Chester remained very thoughtful. By this time they had come in sight of Mark's house,--a wood-colored building, situated on a pleasant rise of ground, in the midst of an orchard. Mr. Royden and Mark were already climbing the fence built about the inclosure, in the midst of which stood the barn and stables.

XXII.

THE FIGHT AND THE VICTORY.

Father Brighthopes and his companion found Mr. Royden examining the injured eye of the sorrel colt, which Mark held by the halter in the yard.

"Can anything be done for it?" asked the jockey, anxiously.

Mr. Royden shook his head, with a pained expression. He loved horses above all other domestic animals, and a fine colt like Mark's he regarded almost as a human being. He could not, it seemed, have felt much worse, had he witnessed the effects of a similar injury upon a fellow-mortal.

"Spoilt, an't it?"

"Yes," said the farmer; "I see no help for it."

"I know," rejoined Mark, "the sight is ruined. But is the eye going to look very bad? Will he show it much?"

"Ah, Mark!" said Chester, rather harshly, for a fresh suspicion had entered his mind; "that hurt can never be covered up. You can't trade him off for a sound horse, if you try."

Mark turned upon him, with a fierce oath.

"An't it enough for me to know it, without having it flung in my teeth?" he demanded.

"You deserve it all," retorted Chester, kindling.

"I do?" muttered Mark, with clenched fists.

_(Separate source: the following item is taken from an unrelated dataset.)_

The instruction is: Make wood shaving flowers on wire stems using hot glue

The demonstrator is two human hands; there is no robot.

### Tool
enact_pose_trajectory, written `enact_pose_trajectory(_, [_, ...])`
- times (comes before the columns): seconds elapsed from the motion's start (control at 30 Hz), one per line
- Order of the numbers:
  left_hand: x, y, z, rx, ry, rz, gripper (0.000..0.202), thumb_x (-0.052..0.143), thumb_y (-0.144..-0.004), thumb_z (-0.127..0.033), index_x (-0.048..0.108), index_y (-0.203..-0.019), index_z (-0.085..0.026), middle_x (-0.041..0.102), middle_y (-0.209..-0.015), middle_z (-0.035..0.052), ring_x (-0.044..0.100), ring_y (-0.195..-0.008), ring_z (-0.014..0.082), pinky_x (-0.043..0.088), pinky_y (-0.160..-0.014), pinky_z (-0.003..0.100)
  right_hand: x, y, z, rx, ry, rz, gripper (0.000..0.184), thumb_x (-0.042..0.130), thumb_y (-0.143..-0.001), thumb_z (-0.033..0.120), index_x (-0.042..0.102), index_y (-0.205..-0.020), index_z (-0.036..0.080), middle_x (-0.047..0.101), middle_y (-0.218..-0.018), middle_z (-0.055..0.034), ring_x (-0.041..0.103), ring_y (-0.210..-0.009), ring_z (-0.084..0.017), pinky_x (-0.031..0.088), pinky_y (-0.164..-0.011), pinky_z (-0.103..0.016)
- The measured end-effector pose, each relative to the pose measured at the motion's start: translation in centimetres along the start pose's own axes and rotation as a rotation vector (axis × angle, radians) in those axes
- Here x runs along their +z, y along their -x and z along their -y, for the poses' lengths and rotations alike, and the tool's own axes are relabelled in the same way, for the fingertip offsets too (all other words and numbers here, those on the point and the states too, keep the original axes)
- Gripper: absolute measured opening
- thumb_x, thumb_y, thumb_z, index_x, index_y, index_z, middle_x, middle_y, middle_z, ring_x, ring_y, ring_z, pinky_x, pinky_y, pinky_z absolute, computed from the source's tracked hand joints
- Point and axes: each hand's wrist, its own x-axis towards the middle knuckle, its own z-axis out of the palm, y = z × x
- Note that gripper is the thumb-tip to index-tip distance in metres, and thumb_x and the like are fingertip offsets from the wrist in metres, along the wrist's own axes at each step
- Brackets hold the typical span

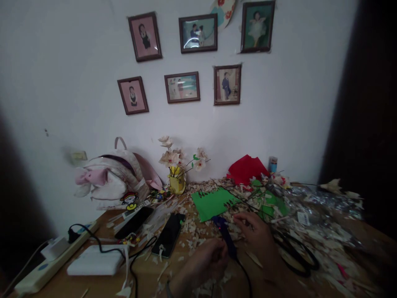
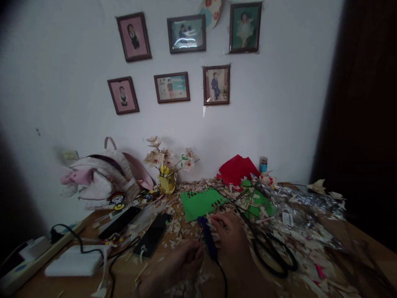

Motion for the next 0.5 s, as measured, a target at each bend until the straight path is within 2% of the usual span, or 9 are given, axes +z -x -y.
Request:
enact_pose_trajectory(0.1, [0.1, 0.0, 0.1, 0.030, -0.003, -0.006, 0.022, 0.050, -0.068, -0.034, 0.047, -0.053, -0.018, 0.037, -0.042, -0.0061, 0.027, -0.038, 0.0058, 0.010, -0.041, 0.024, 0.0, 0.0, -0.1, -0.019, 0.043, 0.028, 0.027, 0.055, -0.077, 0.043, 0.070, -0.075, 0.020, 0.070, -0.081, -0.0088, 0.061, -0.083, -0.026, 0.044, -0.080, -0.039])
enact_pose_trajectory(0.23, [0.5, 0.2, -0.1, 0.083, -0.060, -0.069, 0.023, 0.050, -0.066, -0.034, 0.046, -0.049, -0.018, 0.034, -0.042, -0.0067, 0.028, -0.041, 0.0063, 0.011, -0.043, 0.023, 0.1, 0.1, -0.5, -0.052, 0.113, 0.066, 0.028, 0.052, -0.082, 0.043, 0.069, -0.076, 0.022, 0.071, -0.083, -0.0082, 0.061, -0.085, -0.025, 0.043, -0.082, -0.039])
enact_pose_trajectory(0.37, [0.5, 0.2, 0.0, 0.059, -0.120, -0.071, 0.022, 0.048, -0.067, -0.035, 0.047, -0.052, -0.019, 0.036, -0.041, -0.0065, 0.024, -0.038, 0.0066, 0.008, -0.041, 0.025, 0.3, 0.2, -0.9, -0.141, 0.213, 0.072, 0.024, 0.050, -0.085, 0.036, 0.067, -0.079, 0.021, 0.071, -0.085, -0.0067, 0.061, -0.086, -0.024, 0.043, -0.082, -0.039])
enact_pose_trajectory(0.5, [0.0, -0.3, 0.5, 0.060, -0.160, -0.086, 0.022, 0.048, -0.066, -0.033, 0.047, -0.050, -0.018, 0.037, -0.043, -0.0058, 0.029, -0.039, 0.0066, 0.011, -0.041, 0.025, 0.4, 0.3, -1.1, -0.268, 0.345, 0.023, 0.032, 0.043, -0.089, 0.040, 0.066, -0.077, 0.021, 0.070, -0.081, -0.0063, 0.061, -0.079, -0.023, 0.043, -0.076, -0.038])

"Oh, I am not afraid of you," said Chester, turning slightly pale, but not from fear.

His lips were firmly compressed, and he fixed his fine dark eyes upon the jockey, with a look of defiance.

"Boys, boys!" exclaimed Mr. Royden, impatiently, "what is all this about? Chester, leave the yard!"

"If you say so, I will go."

"I say so, if you can't stay and be on good terms with your neighbor."

"I only tell him calmly what I think," said Chester, with a resolute air.

"And if older persons had not been present," cried Mark, with another oath, "I should have flung you over the fence, like a puppy,--as you are!"

"Be calm, my son! bridle your tongue," said the clergyman, gently, to Chester.

But the young man's pride was touched and his wrath enkindled. He did not pause to consider the consequences of a rash word.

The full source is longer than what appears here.